PROBLEM: Print nothing but the lines below starting at the line that holds "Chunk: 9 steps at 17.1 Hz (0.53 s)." and ending at the line that holds "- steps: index", including both, each exactly as written.
RECORDS TO PROCESS START
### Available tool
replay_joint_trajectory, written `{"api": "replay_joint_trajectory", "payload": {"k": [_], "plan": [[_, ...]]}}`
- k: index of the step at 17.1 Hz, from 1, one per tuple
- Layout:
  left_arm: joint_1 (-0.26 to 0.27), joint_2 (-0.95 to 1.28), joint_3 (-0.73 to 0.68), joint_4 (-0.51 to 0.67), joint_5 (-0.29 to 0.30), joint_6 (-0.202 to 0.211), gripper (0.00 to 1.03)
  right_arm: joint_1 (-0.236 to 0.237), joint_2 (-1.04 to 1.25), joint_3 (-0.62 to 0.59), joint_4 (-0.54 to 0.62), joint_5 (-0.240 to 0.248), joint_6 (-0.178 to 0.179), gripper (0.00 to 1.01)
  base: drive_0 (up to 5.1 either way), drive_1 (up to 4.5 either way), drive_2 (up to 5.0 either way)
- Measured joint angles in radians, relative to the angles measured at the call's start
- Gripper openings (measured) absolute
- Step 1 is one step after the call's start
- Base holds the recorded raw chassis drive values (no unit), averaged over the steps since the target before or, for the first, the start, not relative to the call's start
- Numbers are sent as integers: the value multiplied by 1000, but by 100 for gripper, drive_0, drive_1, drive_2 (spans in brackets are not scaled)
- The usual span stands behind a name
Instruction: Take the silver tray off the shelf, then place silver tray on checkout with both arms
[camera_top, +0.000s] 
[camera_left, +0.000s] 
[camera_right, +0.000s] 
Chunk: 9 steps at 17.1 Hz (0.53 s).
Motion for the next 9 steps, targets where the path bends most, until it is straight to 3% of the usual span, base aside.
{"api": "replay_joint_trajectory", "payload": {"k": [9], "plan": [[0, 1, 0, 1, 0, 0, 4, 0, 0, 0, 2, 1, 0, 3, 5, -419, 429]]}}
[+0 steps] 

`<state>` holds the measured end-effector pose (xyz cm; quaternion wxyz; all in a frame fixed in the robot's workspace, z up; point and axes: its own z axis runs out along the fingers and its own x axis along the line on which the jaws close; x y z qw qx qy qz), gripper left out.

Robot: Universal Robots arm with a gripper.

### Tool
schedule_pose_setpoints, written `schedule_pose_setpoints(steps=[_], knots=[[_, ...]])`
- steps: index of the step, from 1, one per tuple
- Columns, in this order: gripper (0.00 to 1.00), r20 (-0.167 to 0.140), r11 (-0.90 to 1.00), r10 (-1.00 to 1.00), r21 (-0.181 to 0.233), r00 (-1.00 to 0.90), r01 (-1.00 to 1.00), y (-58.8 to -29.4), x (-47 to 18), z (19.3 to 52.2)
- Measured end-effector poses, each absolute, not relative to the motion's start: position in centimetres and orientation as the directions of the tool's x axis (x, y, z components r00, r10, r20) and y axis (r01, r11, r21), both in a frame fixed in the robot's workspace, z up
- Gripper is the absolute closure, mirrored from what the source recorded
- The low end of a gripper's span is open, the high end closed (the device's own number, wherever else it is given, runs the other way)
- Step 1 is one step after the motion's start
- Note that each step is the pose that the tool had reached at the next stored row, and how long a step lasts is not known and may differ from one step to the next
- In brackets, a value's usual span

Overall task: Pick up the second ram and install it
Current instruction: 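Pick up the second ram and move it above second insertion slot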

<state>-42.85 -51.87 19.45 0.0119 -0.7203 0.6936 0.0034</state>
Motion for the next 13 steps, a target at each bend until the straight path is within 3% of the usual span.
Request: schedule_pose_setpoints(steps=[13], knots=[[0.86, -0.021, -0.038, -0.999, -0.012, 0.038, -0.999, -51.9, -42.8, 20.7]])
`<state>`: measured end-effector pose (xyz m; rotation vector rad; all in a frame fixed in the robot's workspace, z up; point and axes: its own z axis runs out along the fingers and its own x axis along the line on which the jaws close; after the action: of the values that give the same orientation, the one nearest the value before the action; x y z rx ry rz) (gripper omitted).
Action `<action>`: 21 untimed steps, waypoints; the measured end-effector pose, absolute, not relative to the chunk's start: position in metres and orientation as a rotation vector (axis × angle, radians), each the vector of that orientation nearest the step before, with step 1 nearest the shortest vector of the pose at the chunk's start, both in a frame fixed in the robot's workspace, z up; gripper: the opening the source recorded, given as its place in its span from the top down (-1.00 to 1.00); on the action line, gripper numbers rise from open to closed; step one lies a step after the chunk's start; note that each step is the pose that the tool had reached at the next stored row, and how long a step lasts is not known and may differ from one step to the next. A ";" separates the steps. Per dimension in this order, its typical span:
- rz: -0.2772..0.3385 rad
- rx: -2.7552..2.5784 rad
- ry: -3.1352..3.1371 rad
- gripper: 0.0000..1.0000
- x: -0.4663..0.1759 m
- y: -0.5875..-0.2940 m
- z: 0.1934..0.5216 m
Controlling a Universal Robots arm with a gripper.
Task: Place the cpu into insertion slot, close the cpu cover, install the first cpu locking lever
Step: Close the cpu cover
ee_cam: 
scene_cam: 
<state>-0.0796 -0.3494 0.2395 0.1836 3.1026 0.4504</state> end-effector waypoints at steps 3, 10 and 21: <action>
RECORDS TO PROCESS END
RESPONSE AREA:
Chunk: 9 steps at 17.1 Hz (0.53 s).
Motion for the next 9 steps, targets where the path bends most, until it is straight to 3% of the usual span, base aside.
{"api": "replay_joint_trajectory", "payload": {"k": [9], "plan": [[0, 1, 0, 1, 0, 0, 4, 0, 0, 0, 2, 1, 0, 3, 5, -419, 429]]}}
[+0 steps] 

`<state>` holds the measured end-effector pose (xyz cm; quaternion wxyz; all in a frame fixed in the robot's workspace, z up; point and axes: its own z axis runs out along the fingers and its own x axis along the line on which the jaws close; x y z qw qx qy qz), gripper left out.

Robot: Universal Robots arm with a gripper.

### Tool
schedule_pose_setpoints, written `schedule_pose_setpoints(steps=[_], knots=[[_, ...]])`
- steps: index of the step, from 1, one per tuple

This completes the response.